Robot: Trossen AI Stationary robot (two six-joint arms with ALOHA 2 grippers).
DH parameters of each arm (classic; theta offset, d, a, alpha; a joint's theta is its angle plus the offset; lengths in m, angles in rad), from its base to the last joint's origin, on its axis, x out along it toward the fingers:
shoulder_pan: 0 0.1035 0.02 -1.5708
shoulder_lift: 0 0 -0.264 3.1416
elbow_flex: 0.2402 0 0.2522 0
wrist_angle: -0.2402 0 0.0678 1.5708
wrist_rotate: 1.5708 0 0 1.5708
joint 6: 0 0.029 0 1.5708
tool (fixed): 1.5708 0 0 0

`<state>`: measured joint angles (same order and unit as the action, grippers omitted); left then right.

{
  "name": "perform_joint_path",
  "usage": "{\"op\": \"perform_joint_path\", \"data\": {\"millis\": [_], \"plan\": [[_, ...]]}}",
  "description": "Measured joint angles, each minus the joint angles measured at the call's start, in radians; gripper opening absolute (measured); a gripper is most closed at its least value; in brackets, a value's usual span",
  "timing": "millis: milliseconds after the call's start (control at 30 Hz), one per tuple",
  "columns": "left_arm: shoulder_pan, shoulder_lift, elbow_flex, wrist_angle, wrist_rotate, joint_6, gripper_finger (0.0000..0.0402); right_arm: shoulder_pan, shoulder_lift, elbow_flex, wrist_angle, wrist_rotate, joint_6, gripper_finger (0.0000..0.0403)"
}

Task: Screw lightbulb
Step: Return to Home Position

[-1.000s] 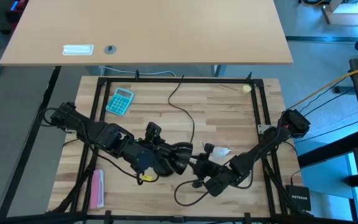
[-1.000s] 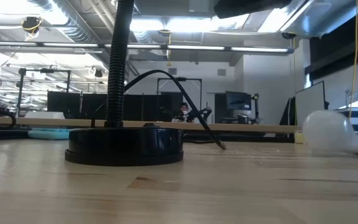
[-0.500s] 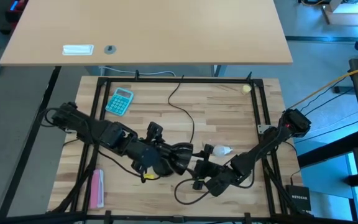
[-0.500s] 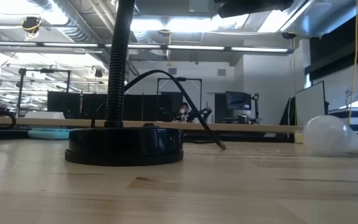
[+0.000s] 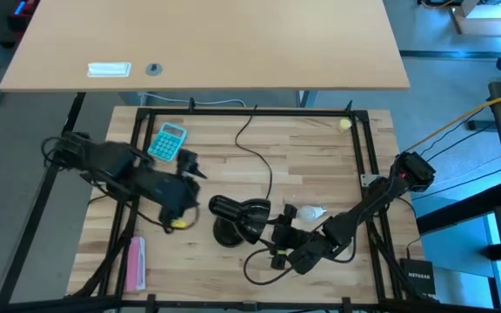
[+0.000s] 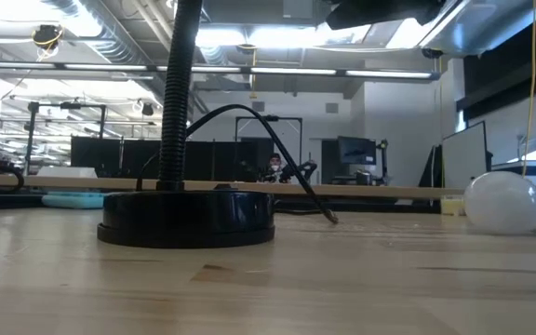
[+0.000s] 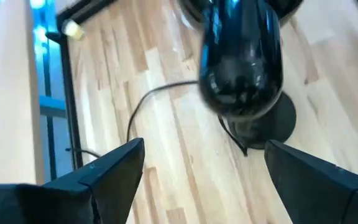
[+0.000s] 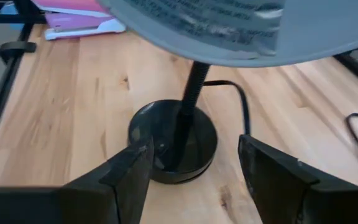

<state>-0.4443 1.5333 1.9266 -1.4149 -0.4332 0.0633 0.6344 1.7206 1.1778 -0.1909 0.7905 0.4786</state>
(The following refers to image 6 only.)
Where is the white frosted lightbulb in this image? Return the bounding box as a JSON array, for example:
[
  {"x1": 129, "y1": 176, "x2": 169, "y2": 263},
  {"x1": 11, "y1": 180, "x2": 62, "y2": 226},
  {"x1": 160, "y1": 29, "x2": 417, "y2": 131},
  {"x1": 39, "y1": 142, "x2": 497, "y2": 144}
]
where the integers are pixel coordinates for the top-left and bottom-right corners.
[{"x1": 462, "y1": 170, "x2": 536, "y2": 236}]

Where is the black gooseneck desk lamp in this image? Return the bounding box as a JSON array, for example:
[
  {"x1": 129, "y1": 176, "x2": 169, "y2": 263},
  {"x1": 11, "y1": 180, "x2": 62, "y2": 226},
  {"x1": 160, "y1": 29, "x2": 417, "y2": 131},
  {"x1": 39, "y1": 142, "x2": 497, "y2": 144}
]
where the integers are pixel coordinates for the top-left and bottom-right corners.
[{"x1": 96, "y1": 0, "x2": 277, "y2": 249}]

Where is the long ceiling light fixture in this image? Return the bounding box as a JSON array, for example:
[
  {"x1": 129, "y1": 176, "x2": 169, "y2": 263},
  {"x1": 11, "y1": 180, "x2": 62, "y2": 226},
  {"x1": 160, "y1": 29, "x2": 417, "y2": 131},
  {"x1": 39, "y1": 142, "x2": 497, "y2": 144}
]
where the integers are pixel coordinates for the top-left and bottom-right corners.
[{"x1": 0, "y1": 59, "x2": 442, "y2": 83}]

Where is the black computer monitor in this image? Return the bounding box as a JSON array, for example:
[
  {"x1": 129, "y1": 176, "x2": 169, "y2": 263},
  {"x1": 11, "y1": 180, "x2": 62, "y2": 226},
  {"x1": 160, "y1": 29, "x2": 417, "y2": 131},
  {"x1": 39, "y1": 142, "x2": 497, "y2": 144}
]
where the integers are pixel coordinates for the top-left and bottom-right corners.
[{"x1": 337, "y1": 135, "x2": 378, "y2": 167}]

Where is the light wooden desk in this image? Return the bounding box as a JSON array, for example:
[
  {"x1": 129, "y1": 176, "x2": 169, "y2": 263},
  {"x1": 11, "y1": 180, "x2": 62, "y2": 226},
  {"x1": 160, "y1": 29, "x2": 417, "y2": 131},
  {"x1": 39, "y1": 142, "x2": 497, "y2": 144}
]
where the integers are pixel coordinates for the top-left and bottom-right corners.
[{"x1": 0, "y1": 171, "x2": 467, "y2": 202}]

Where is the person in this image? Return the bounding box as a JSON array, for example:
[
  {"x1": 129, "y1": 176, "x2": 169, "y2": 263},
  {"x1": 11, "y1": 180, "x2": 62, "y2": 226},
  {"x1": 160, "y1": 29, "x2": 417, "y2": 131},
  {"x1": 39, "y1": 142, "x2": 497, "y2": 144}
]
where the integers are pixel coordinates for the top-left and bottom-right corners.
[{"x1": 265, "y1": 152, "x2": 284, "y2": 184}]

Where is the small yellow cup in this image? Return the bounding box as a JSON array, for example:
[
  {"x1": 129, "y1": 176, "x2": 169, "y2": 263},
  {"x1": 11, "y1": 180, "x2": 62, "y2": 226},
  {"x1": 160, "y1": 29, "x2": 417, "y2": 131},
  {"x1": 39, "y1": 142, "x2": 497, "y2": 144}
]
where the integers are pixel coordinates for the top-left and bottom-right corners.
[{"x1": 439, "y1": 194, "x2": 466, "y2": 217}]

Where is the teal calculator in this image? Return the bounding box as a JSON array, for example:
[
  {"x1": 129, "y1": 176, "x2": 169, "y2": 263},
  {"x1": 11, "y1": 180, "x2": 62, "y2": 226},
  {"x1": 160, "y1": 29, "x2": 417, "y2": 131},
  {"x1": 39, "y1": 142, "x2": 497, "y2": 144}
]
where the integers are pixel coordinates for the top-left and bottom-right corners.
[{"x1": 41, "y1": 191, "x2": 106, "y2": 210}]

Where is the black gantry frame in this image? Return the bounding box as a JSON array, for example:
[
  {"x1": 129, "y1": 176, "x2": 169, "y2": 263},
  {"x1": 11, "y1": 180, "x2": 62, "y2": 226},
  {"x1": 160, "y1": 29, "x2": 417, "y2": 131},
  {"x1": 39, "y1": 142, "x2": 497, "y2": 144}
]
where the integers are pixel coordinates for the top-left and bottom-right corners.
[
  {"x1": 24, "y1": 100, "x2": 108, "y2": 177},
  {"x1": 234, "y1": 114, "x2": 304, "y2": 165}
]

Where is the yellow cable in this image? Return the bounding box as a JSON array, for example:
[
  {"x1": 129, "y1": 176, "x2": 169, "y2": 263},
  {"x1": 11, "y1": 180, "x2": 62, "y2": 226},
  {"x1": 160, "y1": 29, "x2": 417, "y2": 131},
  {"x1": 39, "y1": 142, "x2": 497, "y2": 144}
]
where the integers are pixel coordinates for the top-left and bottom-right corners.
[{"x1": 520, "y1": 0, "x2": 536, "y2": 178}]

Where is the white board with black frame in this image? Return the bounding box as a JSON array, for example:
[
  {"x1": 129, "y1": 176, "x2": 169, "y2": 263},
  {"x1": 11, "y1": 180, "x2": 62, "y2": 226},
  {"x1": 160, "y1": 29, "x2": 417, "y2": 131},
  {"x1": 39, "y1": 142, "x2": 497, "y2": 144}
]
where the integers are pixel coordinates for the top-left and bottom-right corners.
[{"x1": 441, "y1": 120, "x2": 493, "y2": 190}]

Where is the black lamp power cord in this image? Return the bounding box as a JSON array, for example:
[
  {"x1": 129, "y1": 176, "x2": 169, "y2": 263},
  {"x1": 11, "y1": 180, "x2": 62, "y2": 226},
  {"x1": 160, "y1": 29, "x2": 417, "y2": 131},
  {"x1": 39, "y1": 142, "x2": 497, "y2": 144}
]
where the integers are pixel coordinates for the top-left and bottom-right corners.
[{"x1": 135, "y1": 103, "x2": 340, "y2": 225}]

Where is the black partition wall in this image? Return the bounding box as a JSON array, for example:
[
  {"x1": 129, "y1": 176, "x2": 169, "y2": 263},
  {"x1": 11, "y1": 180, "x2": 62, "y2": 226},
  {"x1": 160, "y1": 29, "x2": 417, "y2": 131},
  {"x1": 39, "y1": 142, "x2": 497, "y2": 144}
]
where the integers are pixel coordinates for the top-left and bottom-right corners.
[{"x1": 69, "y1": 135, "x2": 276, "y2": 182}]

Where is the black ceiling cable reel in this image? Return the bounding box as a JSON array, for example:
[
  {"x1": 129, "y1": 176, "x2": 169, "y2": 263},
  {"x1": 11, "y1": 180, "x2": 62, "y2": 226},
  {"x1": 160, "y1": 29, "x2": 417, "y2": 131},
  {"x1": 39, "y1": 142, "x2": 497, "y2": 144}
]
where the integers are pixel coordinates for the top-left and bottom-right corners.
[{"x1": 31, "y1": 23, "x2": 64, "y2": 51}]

····················

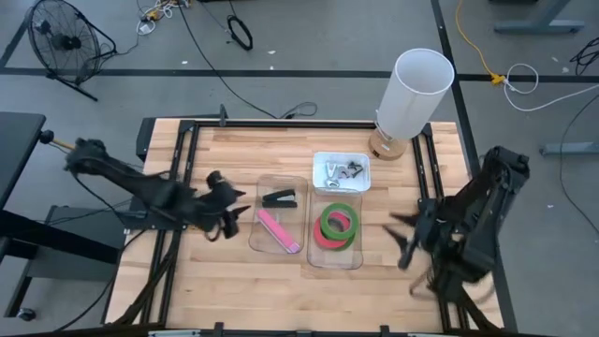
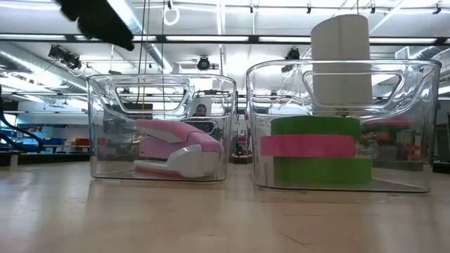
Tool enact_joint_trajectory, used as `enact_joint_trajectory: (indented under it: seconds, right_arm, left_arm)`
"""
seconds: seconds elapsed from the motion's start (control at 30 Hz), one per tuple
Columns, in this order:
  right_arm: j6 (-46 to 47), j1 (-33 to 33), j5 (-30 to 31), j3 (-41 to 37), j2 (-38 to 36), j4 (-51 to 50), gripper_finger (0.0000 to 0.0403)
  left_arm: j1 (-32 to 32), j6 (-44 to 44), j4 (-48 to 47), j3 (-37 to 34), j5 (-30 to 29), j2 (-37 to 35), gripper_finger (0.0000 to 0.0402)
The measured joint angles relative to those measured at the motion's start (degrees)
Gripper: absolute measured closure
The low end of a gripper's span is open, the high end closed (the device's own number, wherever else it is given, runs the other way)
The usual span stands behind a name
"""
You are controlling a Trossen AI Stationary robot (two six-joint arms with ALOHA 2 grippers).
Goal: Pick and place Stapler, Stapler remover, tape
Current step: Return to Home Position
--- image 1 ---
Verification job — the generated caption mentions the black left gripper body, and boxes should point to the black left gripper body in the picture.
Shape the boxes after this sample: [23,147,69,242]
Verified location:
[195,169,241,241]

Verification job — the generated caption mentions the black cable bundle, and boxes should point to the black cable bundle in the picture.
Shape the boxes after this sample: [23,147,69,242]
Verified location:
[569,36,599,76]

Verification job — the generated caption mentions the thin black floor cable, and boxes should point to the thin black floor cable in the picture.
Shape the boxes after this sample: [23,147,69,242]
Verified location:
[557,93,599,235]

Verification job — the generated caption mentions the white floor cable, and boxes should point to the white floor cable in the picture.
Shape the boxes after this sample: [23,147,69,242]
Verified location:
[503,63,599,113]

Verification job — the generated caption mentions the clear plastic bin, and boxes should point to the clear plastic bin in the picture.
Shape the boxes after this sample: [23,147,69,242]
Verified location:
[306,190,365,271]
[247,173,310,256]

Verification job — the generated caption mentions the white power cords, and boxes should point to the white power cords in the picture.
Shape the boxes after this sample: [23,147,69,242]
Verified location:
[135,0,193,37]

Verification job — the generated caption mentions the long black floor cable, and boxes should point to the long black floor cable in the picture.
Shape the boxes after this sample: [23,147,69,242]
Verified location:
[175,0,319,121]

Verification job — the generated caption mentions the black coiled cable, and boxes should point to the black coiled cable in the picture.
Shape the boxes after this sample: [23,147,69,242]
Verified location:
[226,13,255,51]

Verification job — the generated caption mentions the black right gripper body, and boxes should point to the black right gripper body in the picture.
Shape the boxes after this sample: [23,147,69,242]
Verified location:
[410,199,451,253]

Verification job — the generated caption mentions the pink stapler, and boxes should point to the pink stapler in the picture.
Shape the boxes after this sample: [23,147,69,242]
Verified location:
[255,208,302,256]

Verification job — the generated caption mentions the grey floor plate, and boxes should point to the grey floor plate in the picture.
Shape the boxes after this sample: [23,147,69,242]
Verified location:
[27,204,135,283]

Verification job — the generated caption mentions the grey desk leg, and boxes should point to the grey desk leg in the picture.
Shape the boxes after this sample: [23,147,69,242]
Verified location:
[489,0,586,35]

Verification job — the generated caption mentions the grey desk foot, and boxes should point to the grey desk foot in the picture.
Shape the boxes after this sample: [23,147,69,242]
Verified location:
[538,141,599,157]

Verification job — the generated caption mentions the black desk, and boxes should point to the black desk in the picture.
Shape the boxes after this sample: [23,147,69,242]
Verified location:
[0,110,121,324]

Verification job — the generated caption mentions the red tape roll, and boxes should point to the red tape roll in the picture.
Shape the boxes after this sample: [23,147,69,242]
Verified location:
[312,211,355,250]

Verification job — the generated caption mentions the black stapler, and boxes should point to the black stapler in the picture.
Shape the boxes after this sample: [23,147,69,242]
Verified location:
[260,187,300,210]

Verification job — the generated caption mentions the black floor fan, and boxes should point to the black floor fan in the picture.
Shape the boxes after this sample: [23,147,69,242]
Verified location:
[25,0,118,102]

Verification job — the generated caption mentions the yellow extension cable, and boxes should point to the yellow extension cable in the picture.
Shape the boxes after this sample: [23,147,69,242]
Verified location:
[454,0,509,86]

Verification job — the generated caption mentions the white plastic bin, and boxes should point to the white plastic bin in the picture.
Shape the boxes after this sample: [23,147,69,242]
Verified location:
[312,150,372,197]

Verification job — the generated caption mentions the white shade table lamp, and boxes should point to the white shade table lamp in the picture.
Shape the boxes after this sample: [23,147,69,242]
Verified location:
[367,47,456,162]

····················

▶ **Prompt**
Show all of the lines above in which "usual" is present.

▶ **Completed exercise**
  "description": "Measured joint angles, each minus the joint angles measured at the call's start, in radians; gripper opening absolute (measured); a gripper is most closed at its least value; in brackets, a value's usual span",
The usual span stands behind a name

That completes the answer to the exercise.